The other partners in the bank were Christopher Wilson and Thomas Crewdson.

== Personal life and family ==
Maude married in 1768 Sarah Holme, daughter of Thomas Holme of Kendal. The couple had 12 children, nine sons and three daughters. Of the sons:

- Thomas Holme Maude (1770–1849), eldest, graduated B.A. from St John's College, Cambridge in 1792. He married in 1801 Elizabeth Marriott. In the 1820 general election, with Matthew Atkinson of Temple Sowerby, he proposed Henry Cecil Lowther as Member of Parliament for .
- Rev. Joseph Maude (1775–1852), 4th son, married in 1804 as her second husband Leah Cooper Viall (1763–1849), previously married in 1796 as his second wife to the Rev.

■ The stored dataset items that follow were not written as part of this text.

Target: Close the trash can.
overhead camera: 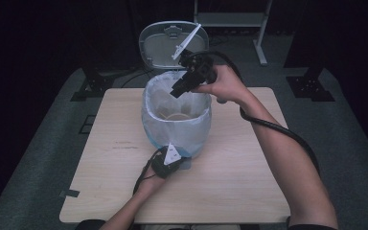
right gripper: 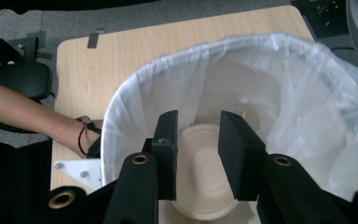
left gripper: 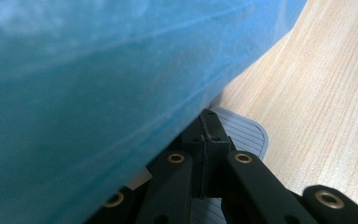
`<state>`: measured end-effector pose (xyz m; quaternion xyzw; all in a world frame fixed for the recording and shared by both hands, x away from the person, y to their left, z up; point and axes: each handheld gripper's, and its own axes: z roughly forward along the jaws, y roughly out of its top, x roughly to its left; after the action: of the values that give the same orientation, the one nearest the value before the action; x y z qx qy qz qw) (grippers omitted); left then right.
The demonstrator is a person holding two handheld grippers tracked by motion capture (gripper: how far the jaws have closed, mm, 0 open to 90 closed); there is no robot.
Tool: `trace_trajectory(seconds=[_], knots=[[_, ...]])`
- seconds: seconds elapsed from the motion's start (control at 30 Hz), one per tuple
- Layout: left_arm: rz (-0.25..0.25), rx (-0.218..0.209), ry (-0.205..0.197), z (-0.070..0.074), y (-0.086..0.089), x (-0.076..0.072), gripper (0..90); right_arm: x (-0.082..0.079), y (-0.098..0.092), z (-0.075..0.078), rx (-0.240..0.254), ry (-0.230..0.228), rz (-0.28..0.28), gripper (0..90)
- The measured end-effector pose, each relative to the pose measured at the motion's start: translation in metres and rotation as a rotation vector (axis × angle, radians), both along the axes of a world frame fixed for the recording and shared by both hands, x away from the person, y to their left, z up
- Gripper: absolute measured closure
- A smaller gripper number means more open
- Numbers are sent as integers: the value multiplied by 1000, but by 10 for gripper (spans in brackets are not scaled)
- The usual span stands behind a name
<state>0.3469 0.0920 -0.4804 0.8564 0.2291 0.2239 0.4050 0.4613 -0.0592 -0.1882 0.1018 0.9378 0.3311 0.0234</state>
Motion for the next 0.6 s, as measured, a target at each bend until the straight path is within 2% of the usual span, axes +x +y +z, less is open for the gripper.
trace_trajectory(seconds=[0.6], knots=[[-2, -2, -1, 0, 0, 0, 900, -11, -31, -6, 30, -1, -16, 599]])
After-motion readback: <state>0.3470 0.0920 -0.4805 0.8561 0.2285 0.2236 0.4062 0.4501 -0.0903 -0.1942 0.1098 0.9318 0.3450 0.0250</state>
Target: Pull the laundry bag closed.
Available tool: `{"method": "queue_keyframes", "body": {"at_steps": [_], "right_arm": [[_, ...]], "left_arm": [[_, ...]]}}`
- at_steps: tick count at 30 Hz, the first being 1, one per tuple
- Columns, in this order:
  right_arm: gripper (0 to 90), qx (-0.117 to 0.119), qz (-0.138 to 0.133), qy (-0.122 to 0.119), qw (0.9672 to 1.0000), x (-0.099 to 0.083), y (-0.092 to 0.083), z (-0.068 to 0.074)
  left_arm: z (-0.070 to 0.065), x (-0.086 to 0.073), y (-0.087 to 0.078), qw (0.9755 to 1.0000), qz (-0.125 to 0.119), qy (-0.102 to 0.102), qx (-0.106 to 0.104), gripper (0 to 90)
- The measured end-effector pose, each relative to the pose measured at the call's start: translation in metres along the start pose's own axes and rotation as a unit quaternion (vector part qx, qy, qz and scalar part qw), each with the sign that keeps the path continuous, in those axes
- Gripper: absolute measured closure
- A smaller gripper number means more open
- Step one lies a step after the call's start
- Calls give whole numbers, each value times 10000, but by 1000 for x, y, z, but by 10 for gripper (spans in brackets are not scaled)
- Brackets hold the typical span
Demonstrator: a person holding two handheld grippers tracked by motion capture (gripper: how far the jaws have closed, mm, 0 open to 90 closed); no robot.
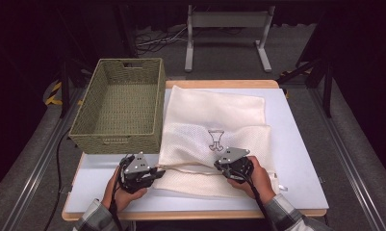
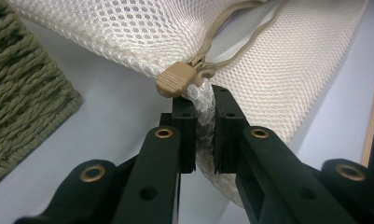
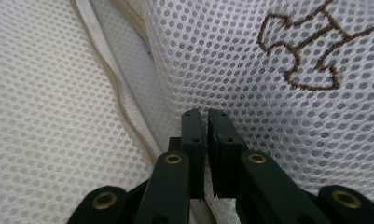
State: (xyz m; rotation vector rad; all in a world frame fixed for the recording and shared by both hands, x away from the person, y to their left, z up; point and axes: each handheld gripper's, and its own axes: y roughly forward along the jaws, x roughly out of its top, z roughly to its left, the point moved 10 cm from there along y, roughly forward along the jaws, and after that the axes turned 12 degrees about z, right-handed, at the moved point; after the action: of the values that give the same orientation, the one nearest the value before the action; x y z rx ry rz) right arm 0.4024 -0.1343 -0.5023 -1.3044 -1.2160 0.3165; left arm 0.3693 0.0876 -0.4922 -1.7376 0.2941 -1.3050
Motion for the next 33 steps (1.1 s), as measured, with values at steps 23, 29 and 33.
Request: {"method": "queue_keyframes", "body": {"at_steps": [23, 29, 33], "right_arm": [[766, 488, -1113, -33, 9926, 56, -33, 21], [751, 647, -1268, -491, 9886, 91, -30, 53], [751, 856, -1314, -754, 9847, 118, -23, 76]], "left_arm": [[-1, -1, 2, 10000, 20, -18, -10, 830], [-2, -1, 3, 10000, 16, -30, 0, 831], [-2, -3, 6, 10000, 19, -86, -16, 831]]}}
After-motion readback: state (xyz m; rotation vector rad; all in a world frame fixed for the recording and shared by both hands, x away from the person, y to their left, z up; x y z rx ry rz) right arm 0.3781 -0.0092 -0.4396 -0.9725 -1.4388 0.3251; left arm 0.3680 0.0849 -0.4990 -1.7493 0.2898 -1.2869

George Bellasis (1730–1802). The surviving child of Emery Viall, she was noted as scholarly and a beauty, and had two children by her first husband, one being Edward Bellasis. The other was Anna Maria, who in 1819 married the surgeon John Masfen.
- Rev. John Barnabas Maude (died 1851), seventh son, graduated B.A. at The Queen's College, Oxford in 1798. After the Peace of Amiens he was detained in France, spending many years at Verdun. His journal has been digitised.

Daughter Charlotte married George Hutchins Bellasis, son of Major General John Bellasis and his wife Anne Martha Hutchins, and nephew of the Rev. George Bellasis. They had six children, four sons and two daughters.